Und dann mit einem Mal war die Erinnerung da. Der Geschmack war der jener Madeleine, die mir am Sonntagmorgen in Combray (weil ich an diesem Tag vor dem Hochamt nicht aus dem Hause ging) sobald ich ihr in ihrem Zimmer guten Morgen sagte, meine Tante Léonie anbot, nachdem sie sie in ihren schwarzen oder Lindenblütentee getaucht hatte. Der Anblick jener Madeleine hatte mir nichts gesagt, bevor ich davon gekostet hatte; vielleicht kam das daher, daß ich dies Gebäck, ohne davon zu essen, oft auf den Tischen der Bäcker gesehen hatte und daß dadurch sein Bild sich von jenen Tagen in Combray losgelöst und mit anderen, späteren verbunden hatte; vielleicht auch daher, daß von jenen so lange aus dem Gedächtnis entschwundenen Erinnerungen nichts mehr da war, alles sich in nichts aufgelöst hatte: die Formen – darunter auch die dieser kleinen Muschel aus Kuchenteig, die so behäbig und sinnenfroh wirkt unter ihrem strengen, frommen Faltenkleid – waren versunken oder sie hatten, in tiefen Schlummer versenkt, jenen Auftrieb verloren, durch den sie ins Bewußtsein hätten steigen können. Aber wenn von einer früheren Vergangenheit nichts existiert nach dem Ableben der Personen, dem Untergang der Dinge, so werden allein, zerbrechlicher aber lebendiger, immateriell und doch haltbar, beständig und treu Geruch und Geschmack noch lange wie irrende Seelen ihr Leben weiterführen, sich erinnern, warten, hoffen, auf den Trümmern alles übrigen und in einem beinahe unwirklich winzigen Tröpfchen das unermeßliche Gebäude der Erinnerung unfehlbar in sich tragen.

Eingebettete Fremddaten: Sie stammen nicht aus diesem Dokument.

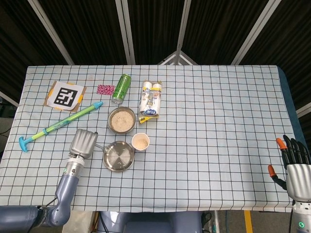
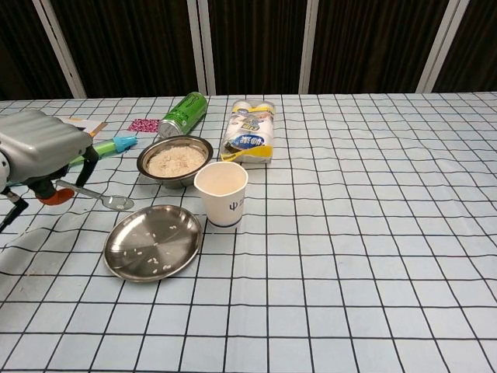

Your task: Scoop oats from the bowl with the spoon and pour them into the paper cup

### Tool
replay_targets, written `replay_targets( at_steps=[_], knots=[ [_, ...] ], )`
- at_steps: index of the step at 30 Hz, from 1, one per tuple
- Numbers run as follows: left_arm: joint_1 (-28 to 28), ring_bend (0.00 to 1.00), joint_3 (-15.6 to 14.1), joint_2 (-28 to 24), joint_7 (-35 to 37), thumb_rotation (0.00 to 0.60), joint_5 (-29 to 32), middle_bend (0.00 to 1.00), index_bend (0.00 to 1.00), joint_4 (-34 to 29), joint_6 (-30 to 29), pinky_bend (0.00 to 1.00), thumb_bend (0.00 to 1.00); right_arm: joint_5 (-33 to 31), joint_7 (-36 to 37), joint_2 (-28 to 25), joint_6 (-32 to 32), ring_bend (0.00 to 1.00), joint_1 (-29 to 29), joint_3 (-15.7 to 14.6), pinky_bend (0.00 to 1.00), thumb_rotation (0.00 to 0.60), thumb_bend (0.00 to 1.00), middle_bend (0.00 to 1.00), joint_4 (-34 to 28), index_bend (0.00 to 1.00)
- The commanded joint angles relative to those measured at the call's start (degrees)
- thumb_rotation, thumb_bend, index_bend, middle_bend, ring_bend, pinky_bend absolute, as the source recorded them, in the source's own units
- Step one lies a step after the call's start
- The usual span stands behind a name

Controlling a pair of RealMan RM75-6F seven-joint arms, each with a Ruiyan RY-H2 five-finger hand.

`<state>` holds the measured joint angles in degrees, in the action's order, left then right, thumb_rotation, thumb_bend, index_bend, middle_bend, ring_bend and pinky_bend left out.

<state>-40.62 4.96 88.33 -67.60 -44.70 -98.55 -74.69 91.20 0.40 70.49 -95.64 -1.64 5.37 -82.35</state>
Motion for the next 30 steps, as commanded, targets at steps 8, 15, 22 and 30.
replay_targets(
  at_steps=[8, 15, 22, 30],
  knots=[
    [-1.85, 1.00, -0.67, 5.67, -1.71, 0.600, 2.57, 1.00, 0.55, 5.00, 1.33, 1.00, 0.42, 0.12, 0.14, 0.14, -0.22, 0.00, 0.04, 0.01, 0.09, 0.600, 0.38, 0.04, 0.22, 0.00],
    [-2.51, 1.00, 0.05, 8.14, -1.77, 0.600, 3.78, 1.00, 0.52, 6.35, 1.21, 1.00, 0.33, 0.16, 0.04, 0.16, -0.23, 0.00, 0.04, -0.01, 0.09, 0.600, 0.38, 0.04, 0.23, 0.00],
    [-1.96, 1.00, 1.24, 7.04, 1.41, 0.600, 2.89, 1.00, 0.48, 4.92, 0.29, 1.00, 0.23, 0.18, 0.10, 0.16, -0.22, 0.00, 0.04, -0.03, 0.09, 0.600, 0.38, 0.04, 0.26, 0.00],
    [2.07, 0.96, 1.34, 0.47, 13.50, 0.600, -5.94, 0.94, 0.42, -1.16, -3.01, 0.99, 0.23, 0.17, 0.02, 0.13, -0.17, 0.00, 0.04, -0.07, 0.09, 0.600, 0.38, 0.04, 0.25, 0.00]
  ],
)
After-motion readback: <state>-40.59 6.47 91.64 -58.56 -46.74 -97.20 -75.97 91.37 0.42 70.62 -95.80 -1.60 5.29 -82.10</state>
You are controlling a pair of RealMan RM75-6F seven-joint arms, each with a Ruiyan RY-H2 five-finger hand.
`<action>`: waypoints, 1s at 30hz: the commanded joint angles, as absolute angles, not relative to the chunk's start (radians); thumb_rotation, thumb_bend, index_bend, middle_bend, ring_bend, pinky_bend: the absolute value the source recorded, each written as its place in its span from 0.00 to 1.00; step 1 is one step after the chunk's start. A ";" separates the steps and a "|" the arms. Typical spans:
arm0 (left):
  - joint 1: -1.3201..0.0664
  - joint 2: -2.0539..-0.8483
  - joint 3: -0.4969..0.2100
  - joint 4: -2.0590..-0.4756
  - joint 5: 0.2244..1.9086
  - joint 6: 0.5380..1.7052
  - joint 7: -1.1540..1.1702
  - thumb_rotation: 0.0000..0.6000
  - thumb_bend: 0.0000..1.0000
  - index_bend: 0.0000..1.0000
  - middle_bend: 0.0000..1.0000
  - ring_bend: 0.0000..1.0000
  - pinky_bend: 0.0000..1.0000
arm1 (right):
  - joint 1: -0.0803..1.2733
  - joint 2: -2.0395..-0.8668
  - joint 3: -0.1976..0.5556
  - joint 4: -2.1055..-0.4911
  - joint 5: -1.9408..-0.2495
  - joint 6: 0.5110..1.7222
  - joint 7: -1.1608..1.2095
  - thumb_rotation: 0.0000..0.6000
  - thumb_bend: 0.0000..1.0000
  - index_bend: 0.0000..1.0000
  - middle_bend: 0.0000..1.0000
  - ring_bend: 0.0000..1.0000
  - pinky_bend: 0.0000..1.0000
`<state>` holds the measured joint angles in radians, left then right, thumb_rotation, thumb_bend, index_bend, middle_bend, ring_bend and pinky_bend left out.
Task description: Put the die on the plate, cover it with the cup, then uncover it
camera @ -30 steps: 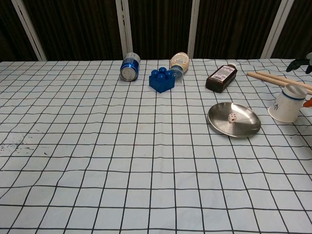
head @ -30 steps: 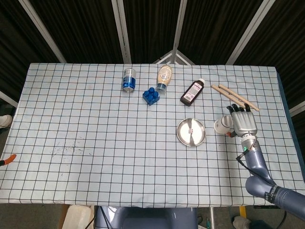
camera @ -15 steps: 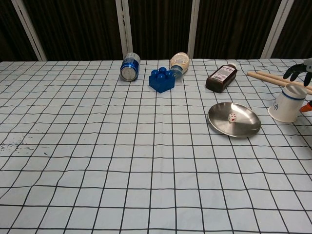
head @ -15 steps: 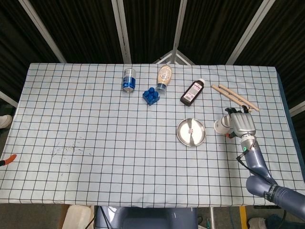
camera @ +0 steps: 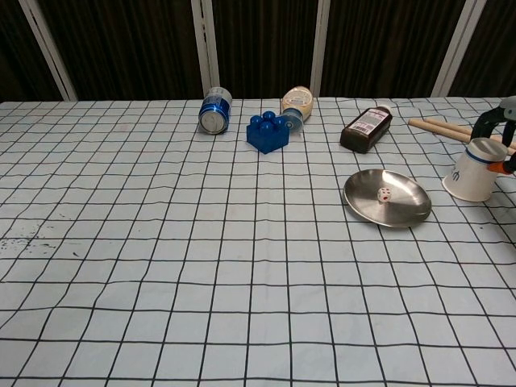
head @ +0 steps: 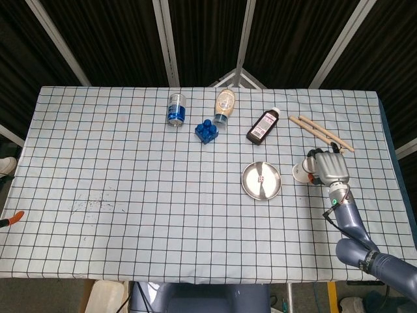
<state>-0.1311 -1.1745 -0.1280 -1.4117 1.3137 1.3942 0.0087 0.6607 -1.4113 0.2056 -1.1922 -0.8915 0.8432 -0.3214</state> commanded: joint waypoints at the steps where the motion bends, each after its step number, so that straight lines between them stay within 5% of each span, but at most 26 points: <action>1: -0.130 -1.174 -0.129 -1.412 1.313 1.395 0.007 1.00 0.22 0.23 0.00 0.00 0.06 | 0.660 -1.411 0.204 -1.191 -0.895 0.845 -0.321 1.00 0.39 0.37 0.31 0.36 0.00; 18: -0.131 -1.171 -0.126 -1.412 1.317 1.391 -0.002 1.00 0.22 0.23 0.00 0.00 0.06 | 0.662 -1.382 0.209 -1.268 -0.923 0.894 -0.344 1.00 0.42 0.43 0.39 0.37 0.00; 30: -0.130 -1.163 -0.126 -1.413 1.320 1.388 -0.025 1.00 0.22 0.23 0.00 0.00 0.06 | 0.672 -1.317 0.227 -1.486 -0.946 0.981 -0.429 1.00 0.42 0.44 0.40 0.37 0.00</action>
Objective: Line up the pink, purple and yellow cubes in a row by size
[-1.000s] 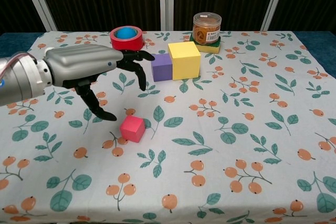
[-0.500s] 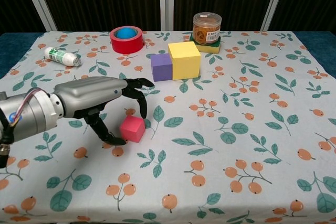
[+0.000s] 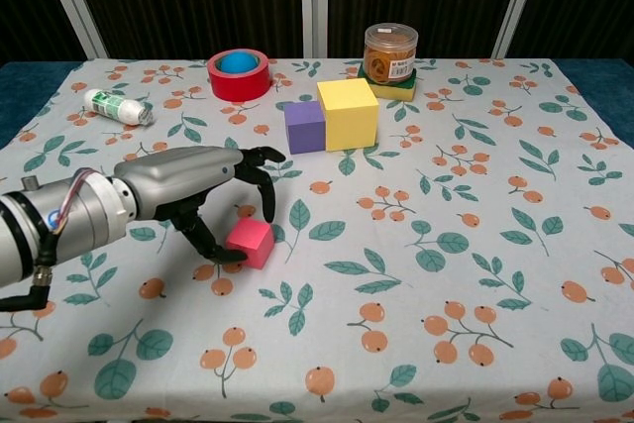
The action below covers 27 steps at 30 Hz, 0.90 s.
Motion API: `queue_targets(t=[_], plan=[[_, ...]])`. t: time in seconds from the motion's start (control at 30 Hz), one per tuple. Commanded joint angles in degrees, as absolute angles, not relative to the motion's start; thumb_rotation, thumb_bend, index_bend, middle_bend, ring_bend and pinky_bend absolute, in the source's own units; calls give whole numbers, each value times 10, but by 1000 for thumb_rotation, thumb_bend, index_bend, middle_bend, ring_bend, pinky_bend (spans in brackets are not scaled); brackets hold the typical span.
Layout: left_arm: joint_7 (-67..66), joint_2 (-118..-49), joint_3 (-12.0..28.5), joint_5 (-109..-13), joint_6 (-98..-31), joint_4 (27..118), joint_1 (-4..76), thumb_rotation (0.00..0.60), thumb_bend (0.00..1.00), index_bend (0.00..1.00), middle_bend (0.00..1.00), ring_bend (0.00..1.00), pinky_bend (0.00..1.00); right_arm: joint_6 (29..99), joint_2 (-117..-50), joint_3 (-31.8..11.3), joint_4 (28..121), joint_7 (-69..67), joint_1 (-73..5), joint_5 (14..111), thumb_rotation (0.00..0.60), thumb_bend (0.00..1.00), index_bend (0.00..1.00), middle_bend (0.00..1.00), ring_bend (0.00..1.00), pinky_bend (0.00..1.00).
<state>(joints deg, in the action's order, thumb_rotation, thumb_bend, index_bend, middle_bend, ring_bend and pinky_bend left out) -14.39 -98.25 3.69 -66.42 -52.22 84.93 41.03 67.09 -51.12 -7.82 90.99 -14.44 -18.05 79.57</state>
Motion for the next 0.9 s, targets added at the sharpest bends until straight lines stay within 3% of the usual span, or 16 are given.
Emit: queue_targets(t=[0.03,0.27,0.57,0.9], plan=[[-144,-987,39,-664,-526,846,408,600,292,505,132,80,166,670,-511,-78,909,-145,-181,795,600,119,0,17,0,32],[-135,-980,48,-663,-528,851,405,600,306,526,137,80,166,673,-511,-79,909,-147,-180,796,600,119,0,18,0,32],[-124,-943,97,-649,-541,848,412,600,307,523,137,80,166,679,-508,-79,911,-150,-177,797,600,119,0,17,0,32],[-166,-977,167,-524,-498,766,470,600,307,516,137,80,166,681,-506,-80,917,-144,-177,798,600,120,0,17,0,32]])
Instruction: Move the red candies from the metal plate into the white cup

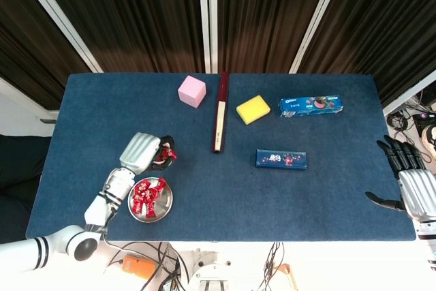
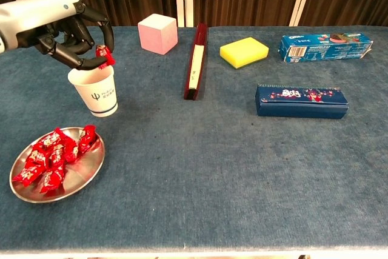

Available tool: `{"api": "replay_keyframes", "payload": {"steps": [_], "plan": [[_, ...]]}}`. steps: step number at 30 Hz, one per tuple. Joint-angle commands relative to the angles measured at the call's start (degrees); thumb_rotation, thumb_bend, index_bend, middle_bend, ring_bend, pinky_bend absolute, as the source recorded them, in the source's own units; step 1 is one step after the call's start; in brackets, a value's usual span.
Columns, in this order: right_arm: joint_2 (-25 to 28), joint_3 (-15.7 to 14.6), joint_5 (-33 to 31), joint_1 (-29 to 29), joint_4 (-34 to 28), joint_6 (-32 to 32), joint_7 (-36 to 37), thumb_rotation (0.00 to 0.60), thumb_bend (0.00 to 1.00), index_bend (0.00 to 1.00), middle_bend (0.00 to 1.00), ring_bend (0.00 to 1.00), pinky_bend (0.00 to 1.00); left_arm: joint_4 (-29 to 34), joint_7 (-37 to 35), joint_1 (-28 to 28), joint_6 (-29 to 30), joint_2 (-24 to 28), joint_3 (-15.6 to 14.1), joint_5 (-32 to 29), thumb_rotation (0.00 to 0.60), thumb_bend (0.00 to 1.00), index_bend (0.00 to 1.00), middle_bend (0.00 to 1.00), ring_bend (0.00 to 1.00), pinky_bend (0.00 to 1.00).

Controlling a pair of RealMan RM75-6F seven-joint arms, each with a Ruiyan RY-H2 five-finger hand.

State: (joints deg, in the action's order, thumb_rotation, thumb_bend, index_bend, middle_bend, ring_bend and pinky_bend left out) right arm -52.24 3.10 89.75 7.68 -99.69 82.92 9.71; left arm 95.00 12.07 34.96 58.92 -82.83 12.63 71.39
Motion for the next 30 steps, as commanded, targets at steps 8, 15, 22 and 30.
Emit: {"api": "replay_keyframes", "payload": {"steps": [8,15,22,30], "plan": [[-0.19,0.14,-0.27,0.35,0.53,-0.7,0.5,0.6,0.21,0.0,0.03,0.0,0.06,-3.59,2.08,0.8,-0.34,-0.87,0.03,-5.48,0.6,0.25,0.44,0.9,0.83,0.69],[-0.16,0.18,0.13,0.51,0.16,-0.61,0.2,0.6,0.21,0.0,0.03,0.0,0.07,-1.91,1.48,-1.28,3.61,1.09,-1.61,-2.75,0.6,0.18,0.35,0.9,0.83,0.69],[-0.08,0.13,0.4,0.25,0.0,-0.05,0.14,0.6,0.21,0.0,0.03,0.0,0.07,0.62,-2.0,-5.46,8.69,5.25,-6.71,5.98,0.6,0.18,0.35,0.9,0.83,0.69],[0.16,0.01,0.92,0.3,-0.78,0.01,-0.55,0.6,0.21,0.0,0.03,0.0,0.07,-4.36,-3.18,-7.73,11.37,6.38,-15.91,20.97,0.6,0.2,0.38,0.9,0.83,0.67]]}}
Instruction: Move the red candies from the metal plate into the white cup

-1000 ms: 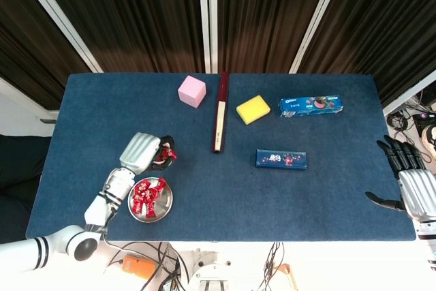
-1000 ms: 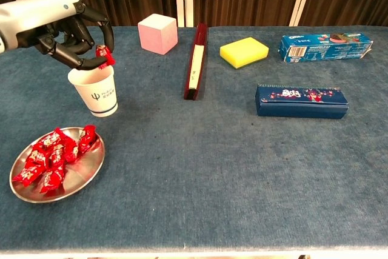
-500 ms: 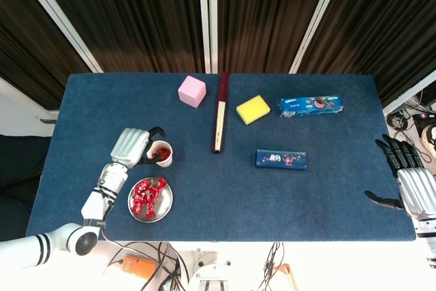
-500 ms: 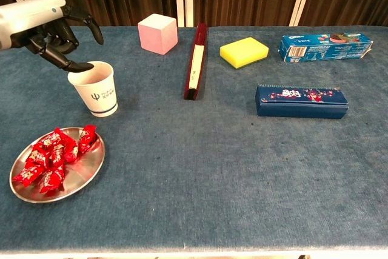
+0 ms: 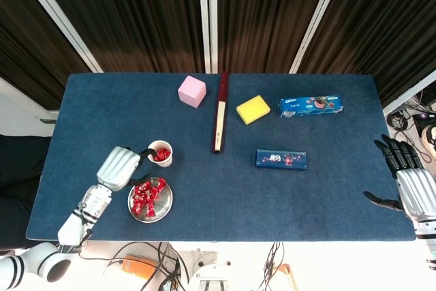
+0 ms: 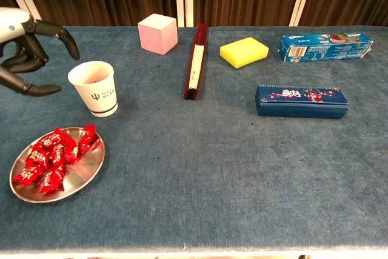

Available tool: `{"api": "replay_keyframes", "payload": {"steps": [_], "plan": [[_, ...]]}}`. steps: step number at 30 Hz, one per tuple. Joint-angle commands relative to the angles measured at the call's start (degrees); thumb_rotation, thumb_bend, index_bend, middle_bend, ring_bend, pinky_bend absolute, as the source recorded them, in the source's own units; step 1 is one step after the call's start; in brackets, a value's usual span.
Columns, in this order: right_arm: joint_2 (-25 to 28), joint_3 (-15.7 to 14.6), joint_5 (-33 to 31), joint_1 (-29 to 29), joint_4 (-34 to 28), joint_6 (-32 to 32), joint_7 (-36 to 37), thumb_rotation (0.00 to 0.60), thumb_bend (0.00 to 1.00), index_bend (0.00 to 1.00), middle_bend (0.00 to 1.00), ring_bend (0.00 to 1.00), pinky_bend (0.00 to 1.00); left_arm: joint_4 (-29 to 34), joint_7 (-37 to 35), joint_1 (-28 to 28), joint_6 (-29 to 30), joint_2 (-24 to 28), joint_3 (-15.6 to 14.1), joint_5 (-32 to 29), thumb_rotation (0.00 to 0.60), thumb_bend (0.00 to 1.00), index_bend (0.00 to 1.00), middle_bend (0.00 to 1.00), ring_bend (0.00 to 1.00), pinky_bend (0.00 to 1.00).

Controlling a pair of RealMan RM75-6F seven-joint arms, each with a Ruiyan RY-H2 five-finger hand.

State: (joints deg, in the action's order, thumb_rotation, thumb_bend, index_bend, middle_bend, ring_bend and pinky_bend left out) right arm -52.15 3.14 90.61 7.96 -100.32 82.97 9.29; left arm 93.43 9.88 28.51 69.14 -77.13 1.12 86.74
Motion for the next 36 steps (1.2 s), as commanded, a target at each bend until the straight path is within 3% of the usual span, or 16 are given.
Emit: {"api": "replay_keyframes", "payload": {"steps": [1,6,12,36], "plan": [[0.13,-0.02,0.1,0.02,-0.32,0.0,-0.25,0.6,0.21,0.0,0.03,0.0,0.07,-3.69,-1.03,-1.1,0.51,0.57,-5.25,6.74,0.6,0.21,0.38,0.9,0.83,0.67],[0.36,0.07,0.1,0.02,-1.05,0.12,-1.07,0.6,0.21,0.0,0.03,0.0,0.07,-7.67,0.2,0.04,-1.91,-0.94,-7.07,9.93,0.6,0.22,0.39,0.9,0.83,0.67],[0.48,0.01,0.07,-0.08,-1.87,0.17,-2.27,0.6,0.21,0.0,0.03,0.0,0.07,-10.53,1.07,1.06,-3.55,-2.7,-6.97,10.8,0.6,0.22,0.38,0.9,0.82,0.67],[0.3,0.01,-0.33,-0.44,-2.45,0.36,-3.16,0.6,0.21,0.0,0.03,0.0,0.07,-12.69,1.41,1.93,-7.97,-5.19,-7.39,8.8,0.6,0.25,0.44,0.9,0.83,0.67]]}}
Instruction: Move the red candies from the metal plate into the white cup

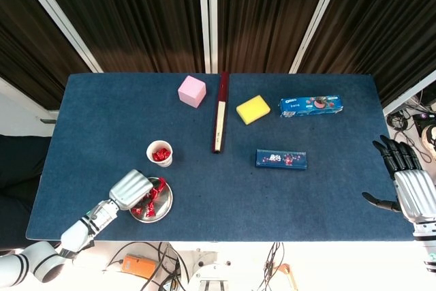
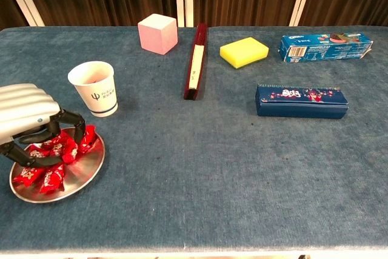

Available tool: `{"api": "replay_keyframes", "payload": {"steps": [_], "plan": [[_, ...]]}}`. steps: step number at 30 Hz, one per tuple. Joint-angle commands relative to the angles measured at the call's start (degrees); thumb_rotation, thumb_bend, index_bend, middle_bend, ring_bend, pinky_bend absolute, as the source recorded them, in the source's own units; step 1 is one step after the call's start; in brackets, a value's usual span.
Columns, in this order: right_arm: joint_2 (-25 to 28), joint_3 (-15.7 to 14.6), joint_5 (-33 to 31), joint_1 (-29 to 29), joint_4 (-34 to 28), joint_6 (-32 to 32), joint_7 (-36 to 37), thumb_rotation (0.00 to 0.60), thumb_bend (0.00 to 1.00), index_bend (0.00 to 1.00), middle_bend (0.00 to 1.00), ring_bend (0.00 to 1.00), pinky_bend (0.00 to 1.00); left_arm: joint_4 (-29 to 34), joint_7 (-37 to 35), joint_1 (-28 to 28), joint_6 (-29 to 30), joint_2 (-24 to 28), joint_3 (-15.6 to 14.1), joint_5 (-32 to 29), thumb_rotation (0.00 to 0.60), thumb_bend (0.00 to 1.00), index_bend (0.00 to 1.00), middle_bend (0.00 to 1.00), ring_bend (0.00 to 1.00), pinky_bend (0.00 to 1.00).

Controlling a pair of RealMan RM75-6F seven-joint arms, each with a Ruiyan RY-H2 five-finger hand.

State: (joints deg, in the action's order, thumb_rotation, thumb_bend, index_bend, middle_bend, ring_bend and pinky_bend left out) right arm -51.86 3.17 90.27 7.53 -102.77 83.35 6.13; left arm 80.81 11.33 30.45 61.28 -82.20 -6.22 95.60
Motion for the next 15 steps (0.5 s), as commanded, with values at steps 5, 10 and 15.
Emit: {"api": "replay_keyframes", "payload": {"steps": [5,10,15], "plan": [[0.0,-0.05,0.04,-0.12,0.12,0.1,0.15,0.6,0.21,0.0,0.03,0.0,0.07,-0.35,0.32,0.15,-1.22,-0.59,-0.31,-0.52,0.6,0.26,0.45,0.9,0.83,0.67],[-0.06,-0.06,0.02,-0.16,0.09,0.13,0.23,0.6,0.21,0.0,0.03,0.0,0.07,-0.3,0.18,0.3,-1.99,-0.86,-0.57,-0.75,0.6,0.33,0.48,0.9,0.83,0.67],[-0.03,-0.02,-0.02,-0.19,0.0,0.16,0.23,0.6,0.21,0.0,0.03,0.0,0.07,-0.15,-1.07,0.4,-2.35,-0.97,-0.66,-1.05,0.6,0.43,0.54,0.9,0.83,0.67]]}}
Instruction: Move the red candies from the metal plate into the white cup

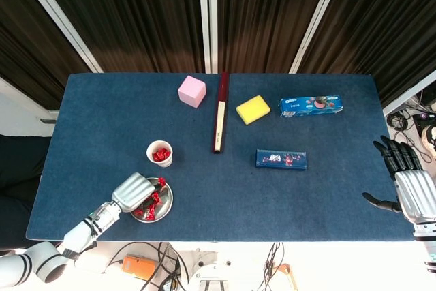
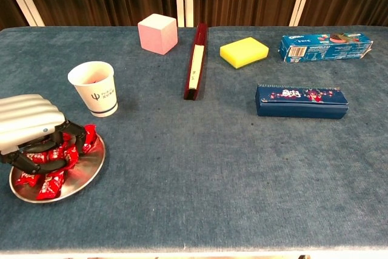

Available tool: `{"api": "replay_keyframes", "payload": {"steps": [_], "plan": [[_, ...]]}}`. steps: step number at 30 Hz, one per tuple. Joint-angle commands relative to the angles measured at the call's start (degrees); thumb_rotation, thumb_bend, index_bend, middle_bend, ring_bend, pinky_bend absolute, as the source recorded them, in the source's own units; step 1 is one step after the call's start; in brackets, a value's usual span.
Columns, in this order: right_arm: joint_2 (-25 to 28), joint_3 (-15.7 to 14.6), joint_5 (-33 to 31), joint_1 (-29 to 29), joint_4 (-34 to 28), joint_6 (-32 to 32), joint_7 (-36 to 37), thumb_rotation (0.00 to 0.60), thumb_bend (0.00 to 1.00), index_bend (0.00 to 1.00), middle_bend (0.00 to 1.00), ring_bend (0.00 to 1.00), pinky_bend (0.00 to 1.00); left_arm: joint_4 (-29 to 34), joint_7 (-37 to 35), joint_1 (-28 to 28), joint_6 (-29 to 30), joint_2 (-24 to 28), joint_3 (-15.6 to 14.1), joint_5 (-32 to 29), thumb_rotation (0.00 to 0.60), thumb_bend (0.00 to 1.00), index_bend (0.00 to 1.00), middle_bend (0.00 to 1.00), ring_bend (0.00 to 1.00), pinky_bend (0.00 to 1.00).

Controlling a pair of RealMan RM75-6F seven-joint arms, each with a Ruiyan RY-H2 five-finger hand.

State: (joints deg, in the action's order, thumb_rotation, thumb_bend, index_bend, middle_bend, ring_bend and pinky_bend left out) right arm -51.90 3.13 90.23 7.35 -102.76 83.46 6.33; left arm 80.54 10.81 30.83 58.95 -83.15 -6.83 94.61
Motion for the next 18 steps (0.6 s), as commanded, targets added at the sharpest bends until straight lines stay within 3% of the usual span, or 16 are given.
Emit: {"api": "replay_keyframes", "payload": {"steps": [1,10,18], "plan": [[-0.01,0.05,0.01,-0.05,0.01,0.16,0.09,0.6,0.21,0.0,0.03,0.0,0.07,0.33,-1.23,0.0,0.0,0.03,-0.11,-0.09,0.6,0.44,0.55,0.9,0.83,0.67],[-0.15,0.14,0.17,-0.06,0.44,0.34,0.5,0.6,0.21,0.0,0.03,0.0,0.07,4.16,-7.2,-0.35,3.85,2.1,1.35,0.2,0.6,0.47,0.57,0.91,0.83,0.67],[-0.24,0.19,0.16,-0.05,1.24,0.39,1.54,0.6,0.21,0.0,0.03,0.0,0.07,8.91,-9.35,0.59,8.15,4.29,8.7,-3.71,0.6,0.47,0.57,0.91,0.83,0.67]]}}
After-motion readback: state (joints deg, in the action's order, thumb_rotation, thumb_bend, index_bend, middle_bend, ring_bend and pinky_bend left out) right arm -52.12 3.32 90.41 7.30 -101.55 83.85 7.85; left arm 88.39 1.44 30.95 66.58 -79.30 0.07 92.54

Sobald ich den Geschmack jener Madeleine wiedererkannt hatte, die meine Tante mir, in Lindenblütentee eingetaucht, zu verabfolgen pflegte (obgleich ich noch immer nicht wußte und auch erst späterhin würde ergründen können, weshalb die Erinnerung mich so glücklich machte) trat das graue Haus mit seiner Straßenfront, an der ihr Zimmer sich befand, wie ein Stück Theaterdekoration zu dem kleinen Pavillon an der Gartenseite hinzu, der für meine Eltern nach hintenheraus angebaut worden war (also zu jenem verstümmelten Teilbild, das ich bislang allein vor mir gesehen hatte) und mit dem Hause die Stadt, der Platz, auf den man mich vor dem Mittagessen schickte, die Straßen, die ich von morgens bis abends und bei jeder Witterung durchmaß, die Wege, die wir gingen, wenn schönes Wetter war. Und wie in den Spielen, bei denen die Japaner in eine mit Wasser gefüllte Porzellanschale kleine, zunächst ganz unscheinbare Papierstückchen werfen, die, sobald sie sich vollgesogen haben, auseinandergehen, sich winden, Farbe annehmen und deutliche Einzelheiten aufweisen, zu Blumen, Häusern, zusammenhängenden und erkennbaren Figuren werden, ebenso stiegen jetzt alle Blumen unseres Gartens und die aus dem Park von Monsieur Swann, die Seerosen auf der Vivonne, die Leutchen aus dem Dorfe und ihre kleinen Häuser und die Kirche und ganz Combray und seine Umgebung, alles deutlich und greifbar, die Stadt und die Gärten auf aus meiner Tasse Tee.

Marcel Proust
aus: „Auf der Suche nach der verlorenen Zeit“
Deutsch von Eva Rechel-Mertens
© Suhrkamp Verlag 1953

5 Reaktionen zu “Combray”

  1. Herr H

    das ist einer der wunderbarsten Stellen die man in der Literatur finden kann, eine die das Glück beschreibt, die alles beschreibt und Du liest nicht weiter.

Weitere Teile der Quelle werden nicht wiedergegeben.